Your task: Copies of all lines containing the string "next" are needed from the data below.

-- Opening Marker --

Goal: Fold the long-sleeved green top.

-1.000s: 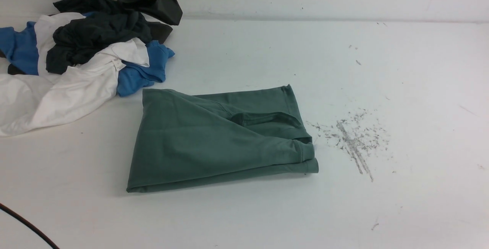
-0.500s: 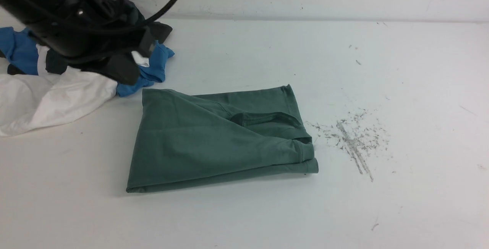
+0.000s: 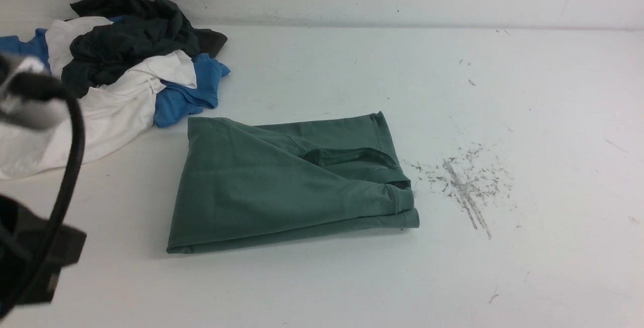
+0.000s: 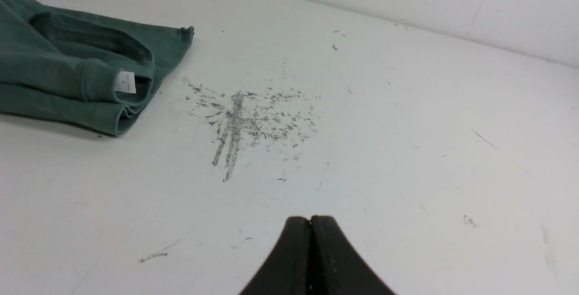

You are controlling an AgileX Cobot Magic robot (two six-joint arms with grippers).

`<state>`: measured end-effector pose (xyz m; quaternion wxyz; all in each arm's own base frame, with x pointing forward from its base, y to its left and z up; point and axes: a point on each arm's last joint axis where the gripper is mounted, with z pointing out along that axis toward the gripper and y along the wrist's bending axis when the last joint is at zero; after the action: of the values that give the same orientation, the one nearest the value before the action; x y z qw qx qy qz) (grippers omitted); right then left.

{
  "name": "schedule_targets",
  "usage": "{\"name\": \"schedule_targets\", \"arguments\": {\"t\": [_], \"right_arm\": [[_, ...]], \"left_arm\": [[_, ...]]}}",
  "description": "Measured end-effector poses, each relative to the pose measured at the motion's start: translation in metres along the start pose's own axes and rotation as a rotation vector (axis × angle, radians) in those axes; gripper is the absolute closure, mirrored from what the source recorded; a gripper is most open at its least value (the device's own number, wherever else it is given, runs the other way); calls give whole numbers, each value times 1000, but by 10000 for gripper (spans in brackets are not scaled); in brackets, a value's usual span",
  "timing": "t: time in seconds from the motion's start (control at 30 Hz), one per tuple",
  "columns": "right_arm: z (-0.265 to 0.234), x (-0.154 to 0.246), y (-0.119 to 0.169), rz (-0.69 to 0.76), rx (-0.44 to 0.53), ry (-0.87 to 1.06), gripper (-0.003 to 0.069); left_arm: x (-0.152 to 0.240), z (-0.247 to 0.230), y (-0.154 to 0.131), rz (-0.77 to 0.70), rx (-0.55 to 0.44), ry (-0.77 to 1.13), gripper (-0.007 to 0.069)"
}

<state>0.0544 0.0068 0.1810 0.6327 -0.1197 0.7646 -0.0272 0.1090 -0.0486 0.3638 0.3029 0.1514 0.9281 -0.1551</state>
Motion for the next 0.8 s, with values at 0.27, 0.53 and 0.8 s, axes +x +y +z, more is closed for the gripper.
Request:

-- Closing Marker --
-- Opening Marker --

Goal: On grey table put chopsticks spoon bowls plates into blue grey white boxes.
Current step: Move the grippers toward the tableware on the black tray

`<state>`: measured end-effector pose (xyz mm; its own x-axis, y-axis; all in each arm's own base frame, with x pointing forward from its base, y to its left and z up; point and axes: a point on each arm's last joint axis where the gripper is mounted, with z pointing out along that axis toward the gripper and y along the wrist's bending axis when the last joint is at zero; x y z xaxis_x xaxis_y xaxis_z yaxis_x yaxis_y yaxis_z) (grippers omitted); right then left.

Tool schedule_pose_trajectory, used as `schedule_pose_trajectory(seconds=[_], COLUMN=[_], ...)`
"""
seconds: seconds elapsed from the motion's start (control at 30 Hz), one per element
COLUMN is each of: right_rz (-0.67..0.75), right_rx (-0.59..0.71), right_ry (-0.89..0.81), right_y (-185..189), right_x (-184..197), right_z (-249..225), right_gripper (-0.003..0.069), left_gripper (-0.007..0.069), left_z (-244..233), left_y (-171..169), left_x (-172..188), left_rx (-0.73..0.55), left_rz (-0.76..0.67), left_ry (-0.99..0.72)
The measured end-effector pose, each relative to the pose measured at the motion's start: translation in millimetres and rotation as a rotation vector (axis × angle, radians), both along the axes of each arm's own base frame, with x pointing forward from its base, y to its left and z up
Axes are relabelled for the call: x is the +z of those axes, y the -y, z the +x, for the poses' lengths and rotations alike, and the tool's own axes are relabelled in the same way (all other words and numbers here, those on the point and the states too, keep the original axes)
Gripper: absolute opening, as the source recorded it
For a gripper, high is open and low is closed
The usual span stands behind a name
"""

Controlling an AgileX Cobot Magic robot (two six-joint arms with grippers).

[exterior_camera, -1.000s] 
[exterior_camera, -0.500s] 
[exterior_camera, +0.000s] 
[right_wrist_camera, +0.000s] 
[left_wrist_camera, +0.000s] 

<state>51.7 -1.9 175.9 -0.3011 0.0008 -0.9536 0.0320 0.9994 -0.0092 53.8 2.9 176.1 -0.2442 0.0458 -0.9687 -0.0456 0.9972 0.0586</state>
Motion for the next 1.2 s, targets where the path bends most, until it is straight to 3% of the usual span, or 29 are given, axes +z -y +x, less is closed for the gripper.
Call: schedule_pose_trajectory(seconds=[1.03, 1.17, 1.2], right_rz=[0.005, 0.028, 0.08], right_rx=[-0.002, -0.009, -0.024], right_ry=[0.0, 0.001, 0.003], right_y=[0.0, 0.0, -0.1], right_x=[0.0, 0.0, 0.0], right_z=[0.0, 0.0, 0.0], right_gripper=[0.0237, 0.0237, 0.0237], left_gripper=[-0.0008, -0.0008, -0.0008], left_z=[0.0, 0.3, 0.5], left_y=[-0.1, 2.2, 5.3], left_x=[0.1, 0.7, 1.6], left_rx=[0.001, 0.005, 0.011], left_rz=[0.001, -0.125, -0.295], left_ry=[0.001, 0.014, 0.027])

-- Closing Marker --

Answer section:
Motion for the next 0.8 s, with values at 0.27, 0.53 and 0.8 s, axes +x +y +z, more is closed for the gripper.
Motion for the next 1.2 s, targets where the path bends most, until it is straight to 3% of the usual span, or 29 are given, axes +z -y +x, less is closed for the gripper.

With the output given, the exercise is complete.